Jews in England 07: 1948-1970
300 years celebration of 1956 - changes and developments in British Jewry - Jacobs case - effect of Zionist wars - assimilation 1945-1970 and the effects - employment and cultural developments
from: England; In: Encyclopaedia Judaica, vol. 6
presented by Michael Palomino (2008)
[1956: 300 years celebration of Jewish settlement]
In 1956, Anglo-Jewry celebrated the tercentenary of the resettlement, with a more or less united service at the historic Bevis Marks Synagogue and a dinner at London's Guildhall, in the presence of the Duke of Edinburgh. But the sentiments (col. 765)
of communal solidarity - and of self-congratulation on communal self-discipline - engendered by these celebrations were short-lived.
[Changes and developments in the Jewish communities since 1945]
There had already been considerable changes within the main synagogal bodies. The character of the Federation of Synagogues changed as its membership, while hardly increasing, moved from the small hevrot [[group]] of the East End to live in the suburbs.
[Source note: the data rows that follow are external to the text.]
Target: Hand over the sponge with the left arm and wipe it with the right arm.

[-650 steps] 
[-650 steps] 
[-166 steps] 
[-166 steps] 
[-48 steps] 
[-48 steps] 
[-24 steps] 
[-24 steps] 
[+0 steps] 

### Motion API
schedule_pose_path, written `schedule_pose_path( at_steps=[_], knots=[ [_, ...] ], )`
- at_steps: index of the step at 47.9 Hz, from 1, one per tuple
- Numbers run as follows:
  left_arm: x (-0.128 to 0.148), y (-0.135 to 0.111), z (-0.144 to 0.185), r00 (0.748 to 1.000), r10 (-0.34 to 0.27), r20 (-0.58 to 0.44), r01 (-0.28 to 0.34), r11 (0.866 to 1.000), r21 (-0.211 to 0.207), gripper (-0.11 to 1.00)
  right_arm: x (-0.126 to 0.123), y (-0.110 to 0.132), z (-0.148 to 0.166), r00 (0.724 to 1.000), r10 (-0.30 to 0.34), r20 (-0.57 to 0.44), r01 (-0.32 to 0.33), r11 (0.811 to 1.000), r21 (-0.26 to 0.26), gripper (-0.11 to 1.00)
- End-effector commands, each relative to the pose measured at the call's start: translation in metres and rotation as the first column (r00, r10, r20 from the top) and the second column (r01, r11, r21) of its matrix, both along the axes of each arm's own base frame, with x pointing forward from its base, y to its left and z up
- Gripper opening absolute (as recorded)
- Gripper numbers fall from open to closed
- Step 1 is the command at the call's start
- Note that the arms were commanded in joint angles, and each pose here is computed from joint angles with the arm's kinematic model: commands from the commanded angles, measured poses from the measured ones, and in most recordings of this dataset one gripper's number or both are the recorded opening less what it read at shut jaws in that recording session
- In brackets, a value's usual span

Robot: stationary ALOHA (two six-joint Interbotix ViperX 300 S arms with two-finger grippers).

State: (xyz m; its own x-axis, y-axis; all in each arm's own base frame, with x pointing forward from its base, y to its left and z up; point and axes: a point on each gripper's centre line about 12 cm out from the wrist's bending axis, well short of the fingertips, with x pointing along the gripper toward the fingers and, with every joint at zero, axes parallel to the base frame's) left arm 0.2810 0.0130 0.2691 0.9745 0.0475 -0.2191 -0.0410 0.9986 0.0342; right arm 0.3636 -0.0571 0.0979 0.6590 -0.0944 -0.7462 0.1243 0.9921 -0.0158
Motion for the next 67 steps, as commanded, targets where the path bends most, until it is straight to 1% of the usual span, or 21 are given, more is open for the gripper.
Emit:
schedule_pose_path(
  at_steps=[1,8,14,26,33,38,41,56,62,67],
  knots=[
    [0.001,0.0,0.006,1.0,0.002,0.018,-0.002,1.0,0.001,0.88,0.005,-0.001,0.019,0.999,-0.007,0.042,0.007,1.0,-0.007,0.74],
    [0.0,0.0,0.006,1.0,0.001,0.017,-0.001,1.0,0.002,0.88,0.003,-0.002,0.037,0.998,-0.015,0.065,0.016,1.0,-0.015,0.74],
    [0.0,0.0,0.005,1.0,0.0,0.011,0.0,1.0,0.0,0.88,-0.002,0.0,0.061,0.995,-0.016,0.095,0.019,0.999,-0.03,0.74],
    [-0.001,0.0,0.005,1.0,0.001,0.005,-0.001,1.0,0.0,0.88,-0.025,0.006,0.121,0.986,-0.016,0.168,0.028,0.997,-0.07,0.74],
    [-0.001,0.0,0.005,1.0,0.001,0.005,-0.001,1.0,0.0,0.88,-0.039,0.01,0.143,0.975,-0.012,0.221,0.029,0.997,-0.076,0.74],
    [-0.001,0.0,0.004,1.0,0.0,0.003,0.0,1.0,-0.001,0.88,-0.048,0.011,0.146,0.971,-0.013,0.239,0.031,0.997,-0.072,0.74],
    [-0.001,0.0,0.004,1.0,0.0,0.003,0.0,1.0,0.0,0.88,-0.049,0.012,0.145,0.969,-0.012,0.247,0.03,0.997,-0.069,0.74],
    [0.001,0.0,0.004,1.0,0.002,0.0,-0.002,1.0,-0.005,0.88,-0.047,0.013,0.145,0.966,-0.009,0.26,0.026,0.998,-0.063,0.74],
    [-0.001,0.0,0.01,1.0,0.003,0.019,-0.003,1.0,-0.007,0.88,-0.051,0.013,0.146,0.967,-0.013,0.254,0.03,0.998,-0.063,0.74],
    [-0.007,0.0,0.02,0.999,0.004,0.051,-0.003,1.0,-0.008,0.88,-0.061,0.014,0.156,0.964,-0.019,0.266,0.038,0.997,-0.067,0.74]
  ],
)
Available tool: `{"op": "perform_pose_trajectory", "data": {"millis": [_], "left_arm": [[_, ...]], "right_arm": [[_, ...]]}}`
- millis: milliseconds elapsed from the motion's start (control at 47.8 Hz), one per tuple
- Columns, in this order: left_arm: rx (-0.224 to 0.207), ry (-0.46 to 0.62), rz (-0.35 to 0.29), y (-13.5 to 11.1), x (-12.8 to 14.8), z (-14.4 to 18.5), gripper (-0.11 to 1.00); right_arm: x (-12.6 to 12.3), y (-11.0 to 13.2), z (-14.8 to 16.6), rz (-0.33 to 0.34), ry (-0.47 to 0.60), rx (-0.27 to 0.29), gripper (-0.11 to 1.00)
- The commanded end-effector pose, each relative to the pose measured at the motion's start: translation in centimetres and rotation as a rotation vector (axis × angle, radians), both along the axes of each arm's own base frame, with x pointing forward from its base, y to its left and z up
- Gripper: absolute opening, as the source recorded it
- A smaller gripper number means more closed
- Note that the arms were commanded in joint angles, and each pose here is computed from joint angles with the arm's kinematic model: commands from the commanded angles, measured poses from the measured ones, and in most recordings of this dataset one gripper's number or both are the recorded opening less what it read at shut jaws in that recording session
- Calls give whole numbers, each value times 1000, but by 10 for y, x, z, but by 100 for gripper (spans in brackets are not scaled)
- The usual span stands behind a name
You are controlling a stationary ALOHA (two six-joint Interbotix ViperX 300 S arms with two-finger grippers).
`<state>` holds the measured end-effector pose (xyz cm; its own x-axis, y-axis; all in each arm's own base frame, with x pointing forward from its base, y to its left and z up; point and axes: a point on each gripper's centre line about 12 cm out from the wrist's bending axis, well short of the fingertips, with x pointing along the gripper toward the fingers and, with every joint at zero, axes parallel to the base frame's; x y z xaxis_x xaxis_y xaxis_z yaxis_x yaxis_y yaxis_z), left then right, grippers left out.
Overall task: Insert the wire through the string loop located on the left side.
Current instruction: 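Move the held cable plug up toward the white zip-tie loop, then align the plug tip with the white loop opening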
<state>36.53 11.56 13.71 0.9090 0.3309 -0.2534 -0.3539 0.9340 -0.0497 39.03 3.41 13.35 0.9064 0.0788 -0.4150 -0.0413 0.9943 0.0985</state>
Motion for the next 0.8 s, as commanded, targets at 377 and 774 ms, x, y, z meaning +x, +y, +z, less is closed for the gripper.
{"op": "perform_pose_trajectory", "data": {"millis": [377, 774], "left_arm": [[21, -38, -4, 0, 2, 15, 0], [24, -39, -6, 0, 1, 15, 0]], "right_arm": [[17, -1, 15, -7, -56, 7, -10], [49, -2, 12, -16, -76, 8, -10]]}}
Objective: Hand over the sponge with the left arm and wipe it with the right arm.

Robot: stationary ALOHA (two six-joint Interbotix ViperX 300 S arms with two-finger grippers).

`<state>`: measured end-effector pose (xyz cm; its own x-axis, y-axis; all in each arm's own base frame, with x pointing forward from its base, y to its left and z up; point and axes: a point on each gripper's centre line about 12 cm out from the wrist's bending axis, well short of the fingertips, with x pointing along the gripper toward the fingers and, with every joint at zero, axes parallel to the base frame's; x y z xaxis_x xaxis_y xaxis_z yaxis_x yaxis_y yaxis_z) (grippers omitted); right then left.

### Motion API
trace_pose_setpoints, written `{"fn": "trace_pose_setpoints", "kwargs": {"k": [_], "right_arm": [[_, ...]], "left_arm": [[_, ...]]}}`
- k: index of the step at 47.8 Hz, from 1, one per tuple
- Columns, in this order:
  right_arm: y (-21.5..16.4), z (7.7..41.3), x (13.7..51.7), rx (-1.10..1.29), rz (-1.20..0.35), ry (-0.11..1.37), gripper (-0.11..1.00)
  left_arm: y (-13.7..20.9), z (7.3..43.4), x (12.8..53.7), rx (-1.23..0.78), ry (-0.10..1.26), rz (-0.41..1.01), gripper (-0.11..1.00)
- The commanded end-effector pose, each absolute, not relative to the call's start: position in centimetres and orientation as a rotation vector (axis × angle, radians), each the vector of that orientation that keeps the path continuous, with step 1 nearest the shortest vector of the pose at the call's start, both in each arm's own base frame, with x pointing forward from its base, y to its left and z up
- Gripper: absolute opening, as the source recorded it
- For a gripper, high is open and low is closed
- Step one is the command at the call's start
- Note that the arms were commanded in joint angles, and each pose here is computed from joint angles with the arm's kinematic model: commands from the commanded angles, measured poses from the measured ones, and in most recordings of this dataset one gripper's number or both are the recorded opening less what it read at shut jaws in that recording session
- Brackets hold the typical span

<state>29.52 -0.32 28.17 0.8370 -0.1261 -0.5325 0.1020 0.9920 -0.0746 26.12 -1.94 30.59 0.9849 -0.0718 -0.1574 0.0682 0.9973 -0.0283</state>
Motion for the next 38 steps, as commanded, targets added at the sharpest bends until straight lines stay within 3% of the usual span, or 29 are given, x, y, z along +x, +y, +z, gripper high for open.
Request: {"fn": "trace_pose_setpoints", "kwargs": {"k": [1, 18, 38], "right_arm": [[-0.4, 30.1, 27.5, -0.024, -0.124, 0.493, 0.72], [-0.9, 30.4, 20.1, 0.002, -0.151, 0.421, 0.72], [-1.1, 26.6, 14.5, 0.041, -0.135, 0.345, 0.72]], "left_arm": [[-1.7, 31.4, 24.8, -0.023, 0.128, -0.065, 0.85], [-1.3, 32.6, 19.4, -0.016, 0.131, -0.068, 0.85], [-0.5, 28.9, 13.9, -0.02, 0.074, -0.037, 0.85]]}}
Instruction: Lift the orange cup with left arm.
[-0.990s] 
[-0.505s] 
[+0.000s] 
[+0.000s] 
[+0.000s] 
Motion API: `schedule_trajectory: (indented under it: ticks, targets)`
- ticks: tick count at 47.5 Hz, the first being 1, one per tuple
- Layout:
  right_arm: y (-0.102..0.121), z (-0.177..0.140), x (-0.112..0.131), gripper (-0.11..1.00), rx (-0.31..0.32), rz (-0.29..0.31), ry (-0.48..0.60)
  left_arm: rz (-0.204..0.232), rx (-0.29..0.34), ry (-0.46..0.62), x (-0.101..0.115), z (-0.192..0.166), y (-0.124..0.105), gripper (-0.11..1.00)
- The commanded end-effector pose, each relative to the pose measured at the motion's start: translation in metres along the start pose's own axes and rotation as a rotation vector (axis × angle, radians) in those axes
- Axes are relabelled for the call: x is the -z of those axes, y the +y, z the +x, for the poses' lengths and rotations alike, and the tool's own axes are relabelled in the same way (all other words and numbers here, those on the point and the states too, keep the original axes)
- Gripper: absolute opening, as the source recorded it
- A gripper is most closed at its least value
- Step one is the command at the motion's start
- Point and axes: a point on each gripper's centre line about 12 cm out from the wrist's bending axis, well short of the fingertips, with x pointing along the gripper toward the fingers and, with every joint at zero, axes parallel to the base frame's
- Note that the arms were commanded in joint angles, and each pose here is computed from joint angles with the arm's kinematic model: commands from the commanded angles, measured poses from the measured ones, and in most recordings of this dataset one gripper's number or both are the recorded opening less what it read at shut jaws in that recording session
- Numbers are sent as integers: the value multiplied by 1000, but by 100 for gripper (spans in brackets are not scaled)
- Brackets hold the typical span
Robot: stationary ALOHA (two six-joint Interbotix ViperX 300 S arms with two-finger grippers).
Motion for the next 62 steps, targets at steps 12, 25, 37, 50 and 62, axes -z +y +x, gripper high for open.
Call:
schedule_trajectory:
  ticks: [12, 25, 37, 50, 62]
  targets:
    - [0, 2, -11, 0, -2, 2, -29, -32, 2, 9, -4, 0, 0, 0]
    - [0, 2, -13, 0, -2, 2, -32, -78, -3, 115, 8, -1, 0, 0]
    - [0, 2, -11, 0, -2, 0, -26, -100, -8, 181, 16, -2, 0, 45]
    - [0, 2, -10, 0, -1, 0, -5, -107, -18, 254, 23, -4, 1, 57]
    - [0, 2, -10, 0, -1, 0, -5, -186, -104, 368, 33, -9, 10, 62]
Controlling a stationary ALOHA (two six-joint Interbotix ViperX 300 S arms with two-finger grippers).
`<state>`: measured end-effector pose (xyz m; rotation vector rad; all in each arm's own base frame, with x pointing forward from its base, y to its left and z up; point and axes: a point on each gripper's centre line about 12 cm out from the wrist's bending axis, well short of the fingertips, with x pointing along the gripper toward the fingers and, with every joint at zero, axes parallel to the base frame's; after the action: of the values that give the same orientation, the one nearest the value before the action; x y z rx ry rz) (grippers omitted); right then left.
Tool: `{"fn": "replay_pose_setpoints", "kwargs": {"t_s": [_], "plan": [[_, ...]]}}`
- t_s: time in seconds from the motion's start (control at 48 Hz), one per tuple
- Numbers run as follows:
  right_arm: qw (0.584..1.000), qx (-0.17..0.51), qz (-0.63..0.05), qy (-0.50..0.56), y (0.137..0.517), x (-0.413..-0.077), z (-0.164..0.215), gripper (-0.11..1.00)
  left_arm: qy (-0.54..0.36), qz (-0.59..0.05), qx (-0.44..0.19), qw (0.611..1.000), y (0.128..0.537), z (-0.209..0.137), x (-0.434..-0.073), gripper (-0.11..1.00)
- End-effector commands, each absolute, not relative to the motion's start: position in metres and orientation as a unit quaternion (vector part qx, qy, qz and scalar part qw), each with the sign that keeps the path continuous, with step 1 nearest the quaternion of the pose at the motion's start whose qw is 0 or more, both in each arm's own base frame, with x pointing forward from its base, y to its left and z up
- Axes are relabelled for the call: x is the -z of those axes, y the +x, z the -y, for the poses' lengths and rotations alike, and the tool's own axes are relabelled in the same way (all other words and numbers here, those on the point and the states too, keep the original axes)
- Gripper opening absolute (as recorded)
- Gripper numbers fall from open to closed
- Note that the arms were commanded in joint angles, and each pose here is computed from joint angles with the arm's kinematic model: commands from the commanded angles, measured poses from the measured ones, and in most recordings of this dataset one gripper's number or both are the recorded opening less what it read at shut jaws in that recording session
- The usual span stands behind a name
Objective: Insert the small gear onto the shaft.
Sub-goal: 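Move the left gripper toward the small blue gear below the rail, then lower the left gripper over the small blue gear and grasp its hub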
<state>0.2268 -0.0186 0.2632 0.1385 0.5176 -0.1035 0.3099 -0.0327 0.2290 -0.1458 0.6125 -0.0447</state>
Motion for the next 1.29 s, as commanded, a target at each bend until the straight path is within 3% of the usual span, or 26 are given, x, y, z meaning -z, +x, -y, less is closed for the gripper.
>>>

there they often attended local synagogues but retained membership in the federation for sentiment and burial rights. The old-fashioned minister (and even his clerical collar) had disappeared in the United Synagogue in favor of younger rabbis, often pupils of Jews' College under the direction of Isidore *Epstein, who strove to remodel it as a rabbinical seminary. The bet din [[Jewish court]], under the influence above all of the great scholar Ezekiel *Abramsky, steadily kept the religious orientation of the United Synagogue to the right; at the same time, however, the old lay leadership under the presidency of Frank Samuel and Ewen Montagu, tended toward religious flexibility. The influence of members of the older families must not be exaggerated, however. As early as the 1950s, a new generation of laymen - second-generation citizens, Zionist, and traditionally Orthodox - was maturing in the United Synagogue.
[Torah discussion leads to vetoes against Louis Jacobs - foundation of a new congregation (new synagogue)]
In all these changes lay the seeds of conflict, which crystallized around Louis *Jacobs, a rabbi of Orthodox practice who held certain modernist views. Minister of the fashionable New West End Synagogue (London), Jacobs was appointed tutor of Jews' College in 1959 with the consent of the chief rabbi. The latter, however, vetoed Jacobs' appointment as college principal and then in 1964 his reappointment to his former synagogue, because he held that Jacobs maintained parts of the Torah were not of divine origin and human reason should select which parts were divine.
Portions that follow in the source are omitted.